Николай Черкасов уже был знаком с творческой манерой Брянцева и другого тюзовского режиссера — Е. Гаккеля.
С Зоном Черкасов работал впервые, и, учитывая, что именно с ним он готовил свою первую большую роль на профессиональной сцене, история их взаимоотношений представляется особо важной.
Зон всегда абсолютно точно знал, что ему надо, и умел добиваться своей цели с железной последовательностью. Он не терпел аморфности, и его режиссерская фантазия обладала четко выраженной структурой. Казалось бы, откуда при этом взяться свободе актерского творчества?

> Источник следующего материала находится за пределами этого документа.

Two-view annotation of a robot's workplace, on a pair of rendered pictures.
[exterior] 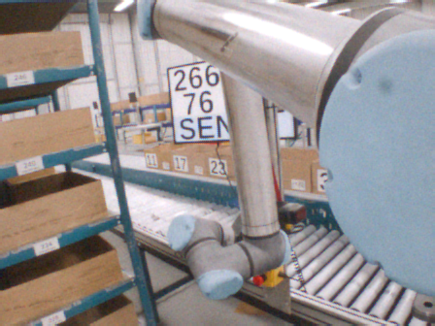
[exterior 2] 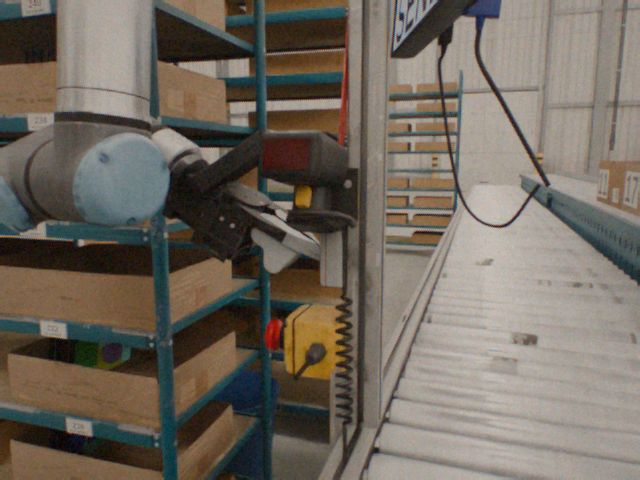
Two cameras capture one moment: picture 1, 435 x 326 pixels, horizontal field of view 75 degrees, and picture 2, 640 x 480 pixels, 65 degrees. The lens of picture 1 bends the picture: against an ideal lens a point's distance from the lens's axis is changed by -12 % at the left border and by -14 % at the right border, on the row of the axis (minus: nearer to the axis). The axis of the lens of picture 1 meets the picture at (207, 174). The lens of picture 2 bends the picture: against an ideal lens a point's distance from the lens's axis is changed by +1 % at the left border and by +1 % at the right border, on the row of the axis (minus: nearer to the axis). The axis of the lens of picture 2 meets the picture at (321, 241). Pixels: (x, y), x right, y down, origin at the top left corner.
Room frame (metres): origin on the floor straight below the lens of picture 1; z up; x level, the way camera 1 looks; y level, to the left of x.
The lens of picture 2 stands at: (0.60, -0.67, 1.06)
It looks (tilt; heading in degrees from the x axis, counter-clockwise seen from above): 9 degrees down; 58
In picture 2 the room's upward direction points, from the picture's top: straight up
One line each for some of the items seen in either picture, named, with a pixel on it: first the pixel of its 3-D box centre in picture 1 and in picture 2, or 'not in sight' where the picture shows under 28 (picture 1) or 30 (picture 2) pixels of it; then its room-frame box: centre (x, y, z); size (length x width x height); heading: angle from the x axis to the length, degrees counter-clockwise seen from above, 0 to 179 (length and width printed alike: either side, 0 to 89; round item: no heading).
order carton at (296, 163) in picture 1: (293, 168); not in sight; (1.74, -0.49, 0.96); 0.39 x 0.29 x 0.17; 40
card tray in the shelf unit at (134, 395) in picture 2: not in sight; (129, 360); (0.82, 0.53, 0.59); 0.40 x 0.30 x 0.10; 128
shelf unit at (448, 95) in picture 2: not in sight; (412, 165); (4.50, 3.60, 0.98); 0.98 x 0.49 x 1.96; 131
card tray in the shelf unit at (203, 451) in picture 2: not in sight; (129, 439); (0.81, 0.53, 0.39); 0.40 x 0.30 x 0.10; 130
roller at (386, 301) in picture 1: (398, 281); not in sight; (0.87, -0.63, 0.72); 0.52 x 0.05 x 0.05; 130
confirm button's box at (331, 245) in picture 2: not in sight; (336, 254); (0.93, -0.18, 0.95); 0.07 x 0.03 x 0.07; 40
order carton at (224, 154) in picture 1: (242, 163); not in sight; (2.04, -0.24, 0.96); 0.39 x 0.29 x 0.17; 40

Но никто из первых актеров ТЮЗа не может припомнить случая, чтобы у Черкасова не было встречных предложений режиссеру. И, репетируя с молодым актером, Зон, этот и внешне всегда сдержанный, даже холодноватый человек, в непременно черном костюме, белоснежной рубашке с галстуком-«бабочкой» (это во времена обструкции и самых обычных галстуков, в эпоху футболок и толстовок!), Зон, у которого, как говорили в театре, «спектакль был всегда распределен в кабинете по чертежу», преображался, как только слышал на репетиции басовитое черкасовское:
— О-о-о, а если еще вот так попробовать?
«Зон снимал пиджак! — вспоминает Охитина. — Они оба входили в раж, и Черкасов, как спичка о коробок, загорится, зажжется».

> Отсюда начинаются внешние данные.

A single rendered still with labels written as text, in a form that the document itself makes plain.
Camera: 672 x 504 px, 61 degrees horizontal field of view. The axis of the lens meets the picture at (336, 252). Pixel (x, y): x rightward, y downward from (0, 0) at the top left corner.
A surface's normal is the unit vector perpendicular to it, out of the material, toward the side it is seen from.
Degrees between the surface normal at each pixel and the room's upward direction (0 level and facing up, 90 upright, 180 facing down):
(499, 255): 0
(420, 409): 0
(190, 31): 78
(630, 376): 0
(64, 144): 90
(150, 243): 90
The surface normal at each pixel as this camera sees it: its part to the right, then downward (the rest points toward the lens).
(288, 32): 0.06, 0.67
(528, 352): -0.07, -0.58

Тюзовский сезон 1926 года открылся 1 октября пьесой Л. Макарьева «Тимошкин рудник». В этом спектакле, премьера которого состоялась около года назад и который сразу полюбился зрителям всех возрастов, Черкасов играл еще студентом, впервые заслужив мимолетное одобрение критики. Теперешняя его роль — чуть-чуть покрупнее первой — командира отряда красноармейцев осталась вовсе незамеченной. (А через два года он получит одну из главных ролей в этом же спектакле — белогвардейского офицера-авантюриста, выдающего себя за американца.)
22 октября — премьера «Еремка-лодырь» по пьесе Макарьева. Спектакль был красочным, нарядным. Большое оживление вносили сцены ярмарочного гулянья с традиционным Петрушкой, скоморохами. Одного из скоморохов играл Николай Черкасов.
А 20 ноября в ТЮЗе состоялось третье собрание делегатов от учащихся ленинградских школ. Для обсуждения была заранее намечена тема — «О желательном характере репертуара государственного Театра юных зрителей». Ребята говорили о том, какие пьесы они хотят видеть на сцене своего театра. Желания их были весьма разнообразны: они хотели знать о жизни своих сверстников в других странах, хотели посмотреть «Мещанина во дворянстве» и исторические пьесы. Но, пожалуй, больше всего обсуждалась возможность и желательность постановок на сцене ТЮЗа произведений русской классической драматургии. Юным зрителям нужны были «Горе от ума» и «Гроза», «Ревизор» и «Плоды просвещения».
Пройдет не так уж много времени, и русская классика появится на сцене ТЮЗа. Это будет иметь огромное значение для Николая Черкасова. Но пока он об этом просто не задумывался. Сроки выпуска «Дон Кихота» все время переносились, и для него началась предпремьерная лихорадка.
Вечером 24 декабря 1926 года ребята среднего школьного возраста, счастливые обладатели билетов, вместе с театральными и музыкальными критиками спешили на Моховую, где на сцене уже было установлено что-то невероятно яркое и почему-то называлось Ламанчей.
Премьера! Премьера! Премьера!
«Читал ли ты „Дон Кихот“?»
«Знаешь, кто автор этой книги?» — с педагогической суровостью вопрошала зрителей тюзовская программка.